**WORK ORDER:** Copy every entry in the listing below exactly, but not the pictures.

*** SUPPLIED ENTRIES ***

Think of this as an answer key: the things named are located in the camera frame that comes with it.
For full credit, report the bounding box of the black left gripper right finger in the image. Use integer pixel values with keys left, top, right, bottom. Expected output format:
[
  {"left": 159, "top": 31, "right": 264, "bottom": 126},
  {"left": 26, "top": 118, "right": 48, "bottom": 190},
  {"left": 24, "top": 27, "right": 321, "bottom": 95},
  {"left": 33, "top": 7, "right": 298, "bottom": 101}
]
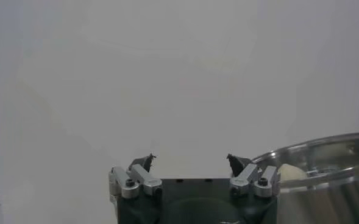
[{"left": 226, "top": 153, "right": 281, "bottom": 198}]

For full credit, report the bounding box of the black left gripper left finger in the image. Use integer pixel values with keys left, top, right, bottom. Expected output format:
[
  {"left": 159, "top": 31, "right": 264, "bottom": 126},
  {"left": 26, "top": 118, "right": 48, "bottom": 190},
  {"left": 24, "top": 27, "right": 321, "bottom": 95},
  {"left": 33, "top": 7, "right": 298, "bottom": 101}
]
[{"left": 108, "top": 153, "right": 163, "bottom": 200}]

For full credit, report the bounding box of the white steamed baozi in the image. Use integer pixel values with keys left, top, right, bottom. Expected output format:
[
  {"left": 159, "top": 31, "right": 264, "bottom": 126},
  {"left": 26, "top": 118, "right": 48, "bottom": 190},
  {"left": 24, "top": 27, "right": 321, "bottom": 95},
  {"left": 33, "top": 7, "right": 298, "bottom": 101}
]
[{"left": 278, "top": 163, "right": 308, "bottom": 182}]

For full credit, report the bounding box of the stainless steel steamer basket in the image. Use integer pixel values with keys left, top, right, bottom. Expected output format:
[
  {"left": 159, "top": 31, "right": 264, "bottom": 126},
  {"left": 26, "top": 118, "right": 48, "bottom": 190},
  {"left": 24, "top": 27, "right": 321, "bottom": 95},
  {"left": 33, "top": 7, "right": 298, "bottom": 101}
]
[{"left": 251, "top": 131, "right": 359, "bottom": 224}]

*** End of SUPPLIED ENTRIES ***

**EXERCISE RESULT:**
Think of this as an answer key: the things named are located in the camera frame that comes with it.
For full credit, report the bounding box of the black left gripper right finger in the image. Use integer pixel values with keys left, top, right, bottom. Expected output format:
[
  {"left": 159, "top": 31, "right": 264, "bottom": 126},
  {"left": 26, "top": 118, "right": 48, "bottom": 190},
  {"left": 24, "top": 27, "right": 321, "bottom": 95},
  {"left": 33, "top": 7, "right": 298, "bottom": 101}
]
[{"left": 226, "top": 153, "right": 281, "bottom": 198}]

For full credit, report the bounding box of the black left gripper left finger in the image. Use integer pixel values with keys left, top, right, bottom. Expected output format:
[
  {"left": 159, "top": 31, "right": 264, "bottom": 126},
  {"left": 26, "top": 118, "right": 48, "bottom": 190},
  {"left": 24, "top": 27, "right": 321, "bottom": 95},
  {"left": 33, "top": 7, "right": 298, "bottom": 101}
]
[{"left": 108, "top": 153, "right": 163, "bottom": 200}]

For full credit, report the bounding box of the white steamed baozi in the image. Use integer pixel values with keys left, top, right, bottom. Expected output format:
[
  {"left": 159, "top": 31, "right": 264, "bottom": 126},
  {"left": 26, "top": 118, "right": 48, "bottom": 190},
  {"left": 24, "top": 27, "right": 321, "bottom": 95},
  {"left": 33, "top": 7, "right": 298, "bottom": 101}
]
[{"left": 278, "top": 163, "right": 308, "bottom": 182}]

For full credit, report the bounding box of the stainless steel steamer basket in the image. Use integer pixel values with keys left, top, right, bottom. Expected output format:
[
  {"left": 159, "top": 31, "right": 264, "bottom": 126},
  {"left": 26, "top": 118, "right": 48, "bottom": 190},
  {"left": 24, "top": 27, "right": 321, "bottom": 95},
  {"left": 33, "top": 7, "right": 298, "bottom": 101}
]
[{"left": 251, "top": 131, "right": 359, "bottom": 224}]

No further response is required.